For five weeks, the 15 students who chose the Summer Institute will spend three hours a day in intensive writing, math and research classes. There will be homework, and plenty of it, said Joan Mazzotti, executive director of Philadelphia Futures.
It will cost $10,000 - money secured from the Brook J. Lenfest Foundation - to educate the students, who come from high schools such as Fels and Germantown High Schools. The money is well worth it, Mazzotti said.
Philadelphia Futures successes are in the stories, and in the numbers. Since it began in 1990, the "Sponsor-A-Scholar" program has shepherded 710 students to high school graduation. Of that group, 694 - or 98 percent - have gone to college; 246 have graduated.
"What we are finding is a total lack of academic rigor in the neighborhood high schools," said Mazzotti. "We help these kids believe in themselves, give them the expectation that they will go to college and they will succeed. We're just leveling the educational playing field for them."
Philadelphia Futures students are attending colleges and universities from Bryn Mawr to Drexel to Bloomsburg.
Some knew they wanted to go to college, but didn't know how to get there. Others didn't realize their potential. Some needed an extra push, and then another.
But the tie that binds them all is perseverance.
Azsherae Gary, 19, graduated from Roxborough High and is now headed to Bryn Mawr College. On the night of the Class of 2007's celebration at the Convention Center, she was relaxed, happy and looking forward to this summer.
Gary will juggle work as an intern at the American Red Cross with her Summer Institute workload. But after four years in the program, Gary doesn't mind the time crunch. Philadelphia Futures has "shaped me to think new things, have experiences I might not have had otherwise," she said.
"It's been opportunity after opportunity; I feel like I've had so many advantages," Gary said. "SAT prep, summer programs. They paid for calculators when we needed them."
Varonnica Richardson, a William Penn graduate, 17, is heading to Gettysburg College with nearly a full scholarship. The teen practically bubbled over when she talked about the difference the program has made.
"Being in Futures has meant everything," she said. "It has really brought me a long way - helping me with my writing, with math. It's kept me focused. Without it, I probably would have slacked off and maybe not have worked as hard."
She's learned about networking and developed a strong bond with her mentor, Barbara Link, who does publicity for the organization.
"She's always here for me," Richardson said of her mentor. "We go everywhere. She takes me to the Shore. I'm a part of her family, and she's a part of mine."

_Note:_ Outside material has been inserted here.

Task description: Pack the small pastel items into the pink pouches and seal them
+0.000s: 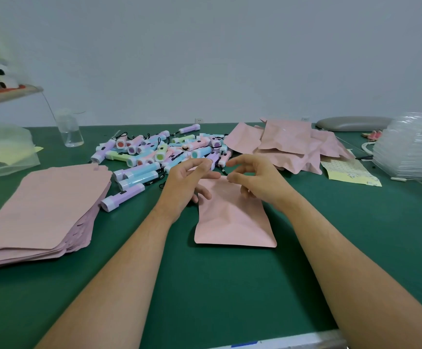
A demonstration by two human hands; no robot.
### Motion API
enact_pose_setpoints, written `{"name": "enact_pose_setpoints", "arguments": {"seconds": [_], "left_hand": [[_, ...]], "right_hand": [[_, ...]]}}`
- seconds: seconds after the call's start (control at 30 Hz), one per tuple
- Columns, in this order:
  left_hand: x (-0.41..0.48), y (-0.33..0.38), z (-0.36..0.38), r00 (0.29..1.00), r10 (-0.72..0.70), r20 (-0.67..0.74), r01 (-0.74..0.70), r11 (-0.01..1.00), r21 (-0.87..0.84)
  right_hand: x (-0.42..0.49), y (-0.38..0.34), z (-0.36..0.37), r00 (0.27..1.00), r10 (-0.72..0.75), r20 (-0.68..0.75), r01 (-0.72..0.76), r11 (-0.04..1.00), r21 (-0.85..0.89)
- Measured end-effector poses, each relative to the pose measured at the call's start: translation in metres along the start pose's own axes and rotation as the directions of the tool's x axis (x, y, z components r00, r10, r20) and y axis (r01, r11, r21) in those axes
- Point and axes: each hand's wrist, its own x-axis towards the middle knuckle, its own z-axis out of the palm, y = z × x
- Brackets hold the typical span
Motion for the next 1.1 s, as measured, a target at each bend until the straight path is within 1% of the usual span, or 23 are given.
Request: {"name": "enact_pose_setpoints", "arguments": {"seconds": [0.1,0.2,0.3,0.43,0.57,0.73,1.0,1.1], "left_hand": [[0.001,-0.003,0.000,1.000,0.000,-0.019,0.000,1.000,-0.002],[0.002,-0.005,-0.001,0.999,0.013,-0.047,-0.011,1.000,0.026],[0.003,-0.006,0.000,0.999,-0.005,-0.035,0.006,0.999,0.040],[0.003,-0.004,0.002,1.000,-0.026,0.018,0.024,0.995,0.099],[0.003,-0.005,0.003,0.999,-0.039,0.030,0.034,0.990,0.134],[0.002,-0.004,0.005,0.998,-0.056,0.027,0.052,0.988,0.148],[0.002,-0.001,0.007,0.992,-0.108,0.070,0.094,0.979,0.180],[0.001,-0.003,0.007,0.991,-0.116,0.070,0.100,0.976,0.194]], "right_hand": [[-0.002,-0.005,-0.004,0.995,0.060,0.079,-0.055,0.997,-0.059],[-0.004,-0.012,-0.011,0.975,0.130,0.178,-0.108,0.986,-0.130],[-0.006,-0.017,-0.014,0.955,0.200,0.218,-0.163,0.970,-0.178],[-0.006,-0.017,-0.011,0.944,0.261,0.202,-0.221,0.955,-0.199],[-0.005,-0.016,-0.008,0.927,0.329,0.180,-0.292,0.935,-0.203],[-0.002,-0.013,-0.007,0.907,0.407,0.107,-0.381,0.902,-0.202],[-0.002,-0.005,-0.011,0.902,0.430,0.038,-0.411,0.882,-0.232],[-0.001,-0.003,-0.012,0.908,0.414,0.055,-0.391,0.889,-0.237]]}}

Futures has influenced her career decision - Richardson wants to earn a Ph.D. in psychology and work as a school counselor, challenging students like herself to push harder and graduate from college.
"If everyone, every school, could have a Philadelphia Futures, that would be perfect," she said.
Kali Avans, who will attend Dickinson College in the fall, recently collected his diploma from University City High School.
"The kids in my school are underprivileged," Avans said. "I was lucky to get to do these things that no one else got to do."
He took summer trips to colleges and enrolled in academic programs. Last year, he sat through an intensive weeklong session to write his college essays. This year, he's maintained a high grade-point average, played on his school's football team and was in the National Honor Society chapter along with other activities. He also worked at a fast food restaurant.
He has another busy summer ahead of him, but isn't worried.
"The workload is going to be very rigorous, but the Summer Institute will position me well," Avans said.
Kim Grandy is one of many Futures' success stories. She earned her degree in English from Dickinson College last month, and the Futures staff helped her make the most of her college experience, she said - from shaping her college decision to helping her gain a study abroad experience in Africa.
"They've helped with formal support and programs, but also just by being there. I'd call and say, 'Oh I'm going crazy with school, and I need to talk to someone,' " Grandy said. "They've been that force behind me that's always helping me to strive to do better."
Grandy will work this summer as an instructor at the Summer Institute. What will she tell her students?
"We know how bad our [city schools] system can be, so we'll give them a boost. Grammar and math. Extra help. I'll tell them, 'Your first semester is rough, but you'll make it through,' " she said.